Bran could have explained, but now was not the time for that. Six years ago they had been brought here to Coria to establish a small weaving shop, just as she had suggested. They had not been left penniless or ill equipped, but nor had they found that first year easy, for they could scarcely make the beautiful hooded cloaks of waterproof wool fast enough to keep up with the demand, and they had taken on two local women to help them.

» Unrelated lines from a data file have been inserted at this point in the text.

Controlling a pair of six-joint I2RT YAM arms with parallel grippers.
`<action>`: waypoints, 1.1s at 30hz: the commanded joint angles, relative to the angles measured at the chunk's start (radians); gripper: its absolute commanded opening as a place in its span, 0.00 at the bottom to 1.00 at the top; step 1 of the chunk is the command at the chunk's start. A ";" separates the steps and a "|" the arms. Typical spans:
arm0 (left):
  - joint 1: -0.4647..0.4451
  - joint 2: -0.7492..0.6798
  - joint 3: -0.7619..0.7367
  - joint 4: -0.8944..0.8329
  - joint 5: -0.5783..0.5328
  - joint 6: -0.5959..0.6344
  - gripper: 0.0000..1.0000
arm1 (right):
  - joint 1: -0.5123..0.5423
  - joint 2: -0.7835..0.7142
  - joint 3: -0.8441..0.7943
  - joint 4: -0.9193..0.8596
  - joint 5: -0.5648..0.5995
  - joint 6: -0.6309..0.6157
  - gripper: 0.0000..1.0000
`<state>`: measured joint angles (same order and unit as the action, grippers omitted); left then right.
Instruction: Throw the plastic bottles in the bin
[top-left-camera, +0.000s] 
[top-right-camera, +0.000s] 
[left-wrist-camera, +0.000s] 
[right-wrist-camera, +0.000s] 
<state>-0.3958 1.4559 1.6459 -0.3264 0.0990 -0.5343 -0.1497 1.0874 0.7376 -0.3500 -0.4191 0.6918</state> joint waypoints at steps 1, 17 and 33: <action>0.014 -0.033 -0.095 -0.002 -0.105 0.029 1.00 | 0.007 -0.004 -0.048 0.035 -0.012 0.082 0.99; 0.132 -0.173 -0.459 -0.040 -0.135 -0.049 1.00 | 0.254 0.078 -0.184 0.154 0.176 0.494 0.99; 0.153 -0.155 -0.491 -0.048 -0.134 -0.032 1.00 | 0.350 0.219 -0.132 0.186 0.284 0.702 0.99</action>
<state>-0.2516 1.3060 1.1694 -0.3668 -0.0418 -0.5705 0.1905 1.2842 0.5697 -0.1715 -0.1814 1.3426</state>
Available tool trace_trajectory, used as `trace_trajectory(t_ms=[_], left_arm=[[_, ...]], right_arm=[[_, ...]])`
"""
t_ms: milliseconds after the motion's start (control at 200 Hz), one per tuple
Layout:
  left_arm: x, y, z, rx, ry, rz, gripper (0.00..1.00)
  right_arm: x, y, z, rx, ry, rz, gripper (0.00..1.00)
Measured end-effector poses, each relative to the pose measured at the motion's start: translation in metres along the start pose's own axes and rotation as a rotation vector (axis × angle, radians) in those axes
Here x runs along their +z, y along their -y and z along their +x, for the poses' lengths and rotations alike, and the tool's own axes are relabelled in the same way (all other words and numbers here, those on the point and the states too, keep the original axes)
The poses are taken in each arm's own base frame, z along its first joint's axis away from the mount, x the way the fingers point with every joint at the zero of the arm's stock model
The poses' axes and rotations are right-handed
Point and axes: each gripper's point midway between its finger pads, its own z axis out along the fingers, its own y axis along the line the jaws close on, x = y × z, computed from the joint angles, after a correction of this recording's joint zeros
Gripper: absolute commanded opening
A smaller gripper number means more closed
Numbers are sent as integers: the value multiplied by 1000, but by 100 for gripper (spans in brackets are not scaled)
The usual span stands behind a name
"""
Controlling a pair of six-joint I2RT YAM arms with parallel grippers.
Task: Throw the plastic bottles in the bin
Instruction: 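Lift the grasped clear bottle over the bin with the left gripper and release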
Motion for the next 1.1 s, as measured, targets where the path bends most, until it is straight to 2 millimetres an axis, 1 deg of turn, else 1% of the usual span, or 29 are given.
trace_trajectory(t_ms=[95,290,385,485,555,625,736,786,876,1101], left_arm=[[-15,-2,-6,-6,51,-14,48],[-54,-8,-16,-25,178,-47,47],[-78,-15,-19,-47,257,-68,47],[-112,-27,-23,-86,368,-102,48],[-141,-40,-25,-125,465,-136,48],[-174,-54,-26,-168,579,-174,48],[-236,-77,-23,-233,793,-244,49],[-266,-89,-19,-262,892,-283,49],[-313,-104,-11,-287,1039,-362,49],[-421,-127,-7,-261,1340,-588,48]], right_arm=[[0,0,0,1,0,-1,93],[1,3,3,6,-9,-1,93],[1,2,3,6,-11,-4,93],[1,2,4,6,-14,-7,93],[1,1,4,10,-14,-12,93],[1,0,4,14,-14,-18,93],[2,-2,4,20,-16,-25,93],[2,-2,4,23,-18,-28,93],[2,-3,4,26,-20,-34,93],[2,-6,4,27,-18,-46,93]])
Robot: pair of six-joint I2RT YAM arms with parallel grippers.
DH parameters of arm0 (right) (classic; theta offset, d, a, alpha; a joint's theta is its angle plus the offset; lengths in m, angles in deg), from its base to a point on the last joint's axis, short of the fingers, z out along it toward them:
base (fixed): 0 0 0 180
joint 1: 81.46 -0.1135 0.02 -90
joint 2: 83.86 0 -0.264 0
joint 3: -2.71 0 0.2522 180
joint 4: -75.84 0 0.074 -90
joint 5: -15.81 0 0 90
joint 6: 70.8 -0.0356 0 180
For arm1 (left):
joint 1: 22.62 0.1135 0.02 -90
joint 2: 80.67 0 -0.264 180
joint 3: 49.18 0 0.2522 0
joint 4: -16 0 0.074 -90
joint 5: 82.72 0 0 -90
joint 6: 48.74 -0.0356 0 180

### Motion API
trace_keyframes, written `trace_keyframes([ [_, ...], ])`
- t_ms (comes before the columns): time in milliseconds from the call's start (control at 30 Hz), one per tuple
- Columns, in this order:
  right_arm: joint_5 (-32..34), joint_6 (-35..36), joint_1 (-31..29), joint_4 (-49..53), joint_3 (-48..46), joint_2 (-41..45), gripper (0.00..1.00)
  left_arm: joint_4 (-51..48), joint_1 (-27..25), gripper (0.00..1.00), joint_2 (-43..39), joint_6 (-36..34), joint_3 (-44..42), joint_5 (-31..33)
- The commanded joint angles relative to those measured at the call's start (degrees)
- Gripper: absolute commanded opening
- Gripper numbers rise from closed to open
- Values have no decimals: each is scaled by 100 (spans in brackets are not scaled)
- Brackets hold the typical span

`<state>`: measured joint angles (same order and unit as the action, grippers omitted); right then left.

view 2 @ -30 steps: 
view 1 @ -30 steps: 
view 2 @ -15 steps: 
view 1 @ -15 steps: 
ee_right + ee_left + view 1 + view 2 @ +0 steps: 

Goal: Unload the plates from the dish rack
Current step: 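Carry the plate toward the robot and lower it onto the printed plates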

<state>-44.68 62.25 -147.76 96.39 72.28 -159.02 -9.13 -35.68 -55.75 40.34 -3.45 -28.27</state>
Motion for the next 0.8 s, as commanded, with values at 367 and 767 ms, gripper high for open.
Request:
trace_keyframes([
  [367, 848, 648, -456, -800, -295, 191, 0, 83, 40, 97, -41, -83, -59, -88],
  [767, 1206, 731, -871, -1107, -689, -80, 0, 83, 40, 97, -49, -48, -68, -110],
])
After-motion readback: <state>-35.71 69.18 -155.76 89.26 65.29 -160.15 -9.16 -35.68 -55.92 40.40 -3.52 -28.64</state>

The sudden eviction from close-knit family into the vast bewildering strangeness of town life had been even harder, especially for Dania who, as a chieftain's daughter, had expected to retain her high rank for the rest of her life. Now she was, if not exactly a nobody, an ordinary citizen subject to a host of restrictions far more irksome than any she'd been used to. Romanised British women, she discovered, did not enjoy the same status as hill-fort women, and the closeness that had sheltered her at Boar Hill had disappeared overnight. It was a terrible loss she had not anticipated when she had bargained for her life, for her parents and Somer had been her world to whom she had never needed to explain anything. Somer had stood up to protect her against Mog; he had been the one to arrange her new life. He was her hero, and it was to each other that they owed their existence. Daily, her scorn of the Roman invaders remained intact while she strived to rob them of every slip of the tongue that would help to build Somer's status as the most fearsome chieftain ever.